Recommended Surveillance Measures

  • The reporting system must cover key hospitals and clinics and have at least one reporting source for every geopolitical unit;
  • The concept of reporting all AFP cases rather than only poliomyelitis cases must be emphasized;
  • Weekly reporting of AFP is critical;
  • The concept of negative reporting of AFP must be included in the weekly reporting system;
  • The reporting system for AFP must continually be monitored and revitalized;
  • Immediate response to reports in the surveillance system by trained epidemiologists must occur for every suspected case within 48 hours;
  • Cooperation from the private medical community is essential for all surveillance efforts;
  • The public needs to be informed about the importance of and procedure for reporting AFP;
  • Feedback to all participants of the surveillance system is essential.

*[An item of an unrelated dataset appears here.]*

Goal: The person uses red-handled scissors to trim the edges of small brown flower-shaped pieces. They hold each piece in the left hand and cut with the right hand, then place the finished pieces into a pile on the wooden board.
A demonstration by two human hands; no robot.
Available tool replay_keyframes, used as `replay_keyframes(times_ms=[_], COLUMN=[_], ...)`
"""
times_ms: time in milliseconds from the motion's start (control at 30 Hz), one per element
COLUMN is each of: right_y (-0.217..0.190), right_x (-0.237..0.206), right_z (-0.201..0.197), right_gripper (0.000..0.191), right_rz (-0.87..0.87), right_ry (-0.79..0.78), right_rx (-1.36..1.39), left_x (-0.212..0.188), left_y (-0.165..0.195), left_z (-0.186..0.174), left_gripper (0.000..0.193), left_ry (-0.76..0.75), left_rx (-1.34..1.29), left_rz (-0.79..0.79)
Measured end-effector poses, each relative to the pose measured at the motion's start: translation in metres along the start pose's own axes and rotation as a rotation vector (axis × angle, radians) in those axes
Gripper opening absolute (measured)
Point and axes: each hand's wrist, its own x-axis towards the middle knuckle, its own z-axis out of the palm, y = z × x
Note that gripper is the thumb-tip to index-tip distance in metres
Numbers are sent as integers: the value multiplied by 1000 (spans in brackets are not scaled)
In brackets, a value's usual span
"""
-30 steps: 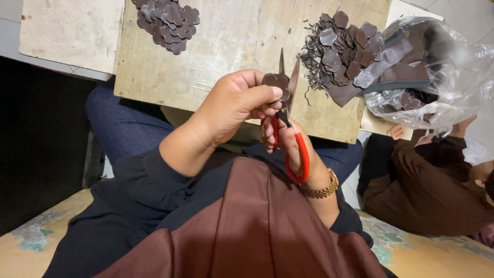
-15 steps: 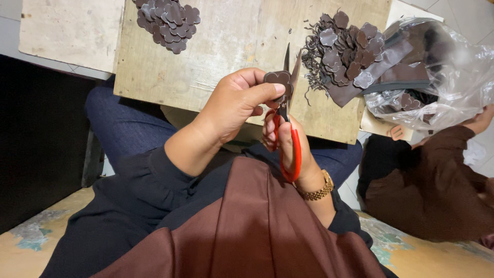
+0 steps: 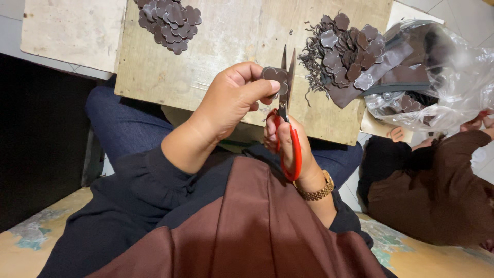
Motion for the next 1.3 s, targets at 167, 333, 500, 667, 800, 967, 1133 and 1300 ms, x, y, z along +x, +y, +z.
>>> replay_keyframes(times_ms=[167,333,500,667,800,967,1133,1300], right_y=[0,-1,0,2,3,5,5,6], right_x=[0,-2,-3,-3,-3,-3,-3,-2], right_z=[-2,-3,-4,-4,-4,-4,-3,-2], right_gripper=[57,53,51,49,49,50,51,48], right_rz=[26,39,35,44,37,44,62,103], right_ry=[8,-14,-16,-26,-17,-16,-13,-17], right_rx=[14,58,29,56,28,12,-11,11], left_x=[-1,0,0,0,1,2,2,2], left_y=[1,5,5,5,6,6,6,6], left_z=[0,-2,-3,-4,-5,-8,-11,-14], left_gripper=[11,10,10,10,10,12,11,11], left_ry=[6,26,38,48,64,58,52,63], left_rx=[11,-6,6,18,31,34,40,58], left_rz=[-7,-15,-10,10,12,40,77,89])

Recommended Minimum Data Elements

Case-based data (to be linked to specimen-based data for analysis): (i) unique identifier; (ii) geographical area (district and province) name; (iii) date of birth; (iv) date of onset of paralysis; (v) date of notification; (vi) date of case investigation; (vii) total poliomyelitis vaccine doses received; (viii) fever at onset of paralysis; (ix) progression of paralysis within 4 days; (x) asymmetric paralysis; (xi) date of 60-day follow-up examination; (xii) findings at 60-day follow-up; (xiii) final classification.

Specimen-based data (to be linked to case-based data for analysis): (i) unique identifier; (ii) specimen number; (iii) date of paralysis onset; (iv) date of last OPV; (v) date of stool specimen collection; (vi) date stool specimen sent to laboratory; (vii) date specimen received in laboratory; (viii) condition of stool; (ix) date final culture results sent from laboratory to EPI; (x) date intra-typic differentiation results sent from laboratory to EPI; (xi) results of stool samples.

Principal Uses of Data for Decision Making

  • One polio case must be considered as an outbreak.
  • Track wild poliovirus circulation.
  • Classify cases as confirmed, poliomyelitis compatible or discarded.
  • Monitor routine coverage for immunizations in all geographical areas and focus efforts in low performing geographical areas.
  • Identify high-risk areas for planning mop up immunization.
  • Monitor performance of surveillance using standard indicators and focus efforts in low performing areas.
  • Provide evidence for polio-free certification.
  • Conduct two National Immunization Days (NIDs) a year in countries with < 80% of districts with OPV3 > 95%.

Surveillance Indicators for Certification

  • AFP rate per 100,000 children < 15 years of age.
  • % AFP cases with one stool taken within 15 days of paralysis onset.
  • % AFP cases investigated within 48 hours of notification date.
  • % of reporting sites registered each week.